Work through the data and report how many lines include the string "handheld", giving the number alone.

=== Section Start ===

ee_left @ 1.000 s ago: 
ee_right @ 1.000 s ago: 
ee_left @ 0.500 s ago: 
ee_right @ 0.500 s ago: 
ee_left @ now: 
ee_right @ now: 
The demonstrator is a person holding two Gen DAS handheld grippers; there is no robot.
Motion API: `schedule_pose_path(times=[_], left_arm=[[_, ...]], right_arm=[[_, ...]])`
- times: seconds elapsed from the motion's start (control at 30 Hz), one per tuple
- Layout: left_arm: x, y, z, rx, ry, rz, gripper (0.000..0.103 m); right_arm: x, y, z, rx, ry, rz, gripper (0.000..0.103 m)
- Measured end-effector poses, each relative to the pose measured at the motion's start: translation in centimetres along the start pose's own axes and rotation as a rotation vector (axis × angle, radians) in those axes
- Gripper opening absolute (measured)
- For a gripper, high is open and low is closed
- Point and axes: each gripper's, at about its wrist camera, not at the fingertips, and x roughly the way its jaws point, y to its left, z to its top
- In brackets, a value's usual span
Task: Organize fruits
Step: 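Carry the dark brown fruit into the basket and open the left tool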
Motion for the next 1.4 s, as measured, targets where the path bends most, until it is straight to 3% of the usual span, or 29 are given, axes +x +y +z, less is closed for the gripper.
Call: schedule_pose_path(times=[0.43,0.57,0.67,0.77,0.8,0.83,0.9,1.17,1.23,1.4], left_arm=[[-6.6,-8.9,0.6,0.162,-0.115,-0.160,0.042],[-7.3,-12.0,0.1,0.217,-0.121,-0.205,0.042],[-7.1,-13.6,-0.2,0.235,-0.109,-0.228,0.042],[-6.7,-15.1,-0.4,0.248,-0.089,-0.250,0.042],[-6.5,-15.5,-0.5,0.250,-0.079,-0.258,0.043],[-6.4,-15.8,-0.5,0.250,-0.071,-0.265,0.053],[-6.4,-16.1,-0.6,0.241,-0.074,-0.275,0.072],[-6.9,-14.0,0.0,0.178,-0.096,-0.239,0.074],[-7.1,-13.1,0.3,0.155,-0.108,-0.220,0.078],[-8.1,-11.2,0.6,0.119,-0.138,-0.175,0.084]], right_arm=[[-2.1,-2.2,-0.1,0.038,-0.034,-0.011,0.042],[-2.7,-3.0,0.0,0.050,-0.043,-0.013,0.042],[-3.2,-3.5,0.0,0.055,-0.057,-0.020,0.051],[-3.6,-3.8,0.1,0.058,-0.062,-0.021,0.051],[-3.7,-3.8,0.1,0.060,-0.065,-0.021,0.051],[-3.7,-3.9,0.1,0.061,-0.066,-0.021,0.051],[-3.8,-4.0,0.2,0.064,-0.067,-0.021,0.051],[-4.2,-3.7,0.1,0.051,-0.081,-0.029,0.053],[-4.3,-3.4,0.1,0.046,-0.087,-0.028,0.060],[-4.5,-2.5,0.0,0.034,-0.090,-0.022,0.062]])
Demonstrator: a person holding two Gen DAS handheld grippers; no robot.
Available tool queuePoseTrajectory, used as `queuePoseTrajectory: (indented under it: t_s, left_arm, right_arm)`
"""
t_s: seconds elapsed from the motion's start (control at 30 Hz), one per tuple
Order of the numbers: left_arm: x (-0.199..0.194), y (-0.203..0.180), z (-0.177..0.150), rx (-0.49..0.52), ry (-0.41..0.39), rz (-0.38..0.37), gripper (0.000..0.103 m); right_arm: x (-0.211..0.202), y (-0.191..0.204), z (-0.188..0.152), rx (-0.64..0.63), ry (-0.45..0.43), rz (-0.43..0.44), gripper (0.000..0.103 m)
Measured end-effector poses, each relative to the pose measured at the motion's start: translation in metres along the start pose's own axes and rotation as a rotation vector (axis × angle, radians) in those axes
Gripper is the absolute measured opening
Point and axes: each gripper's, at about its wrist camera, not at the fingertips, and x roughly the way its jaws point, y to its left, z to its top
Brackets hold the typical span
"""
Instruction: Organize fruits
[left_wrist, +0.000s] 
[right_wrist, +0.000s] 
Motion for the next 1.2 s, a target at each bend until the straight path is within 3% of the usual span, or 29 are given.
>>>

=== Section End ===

# Task answer
2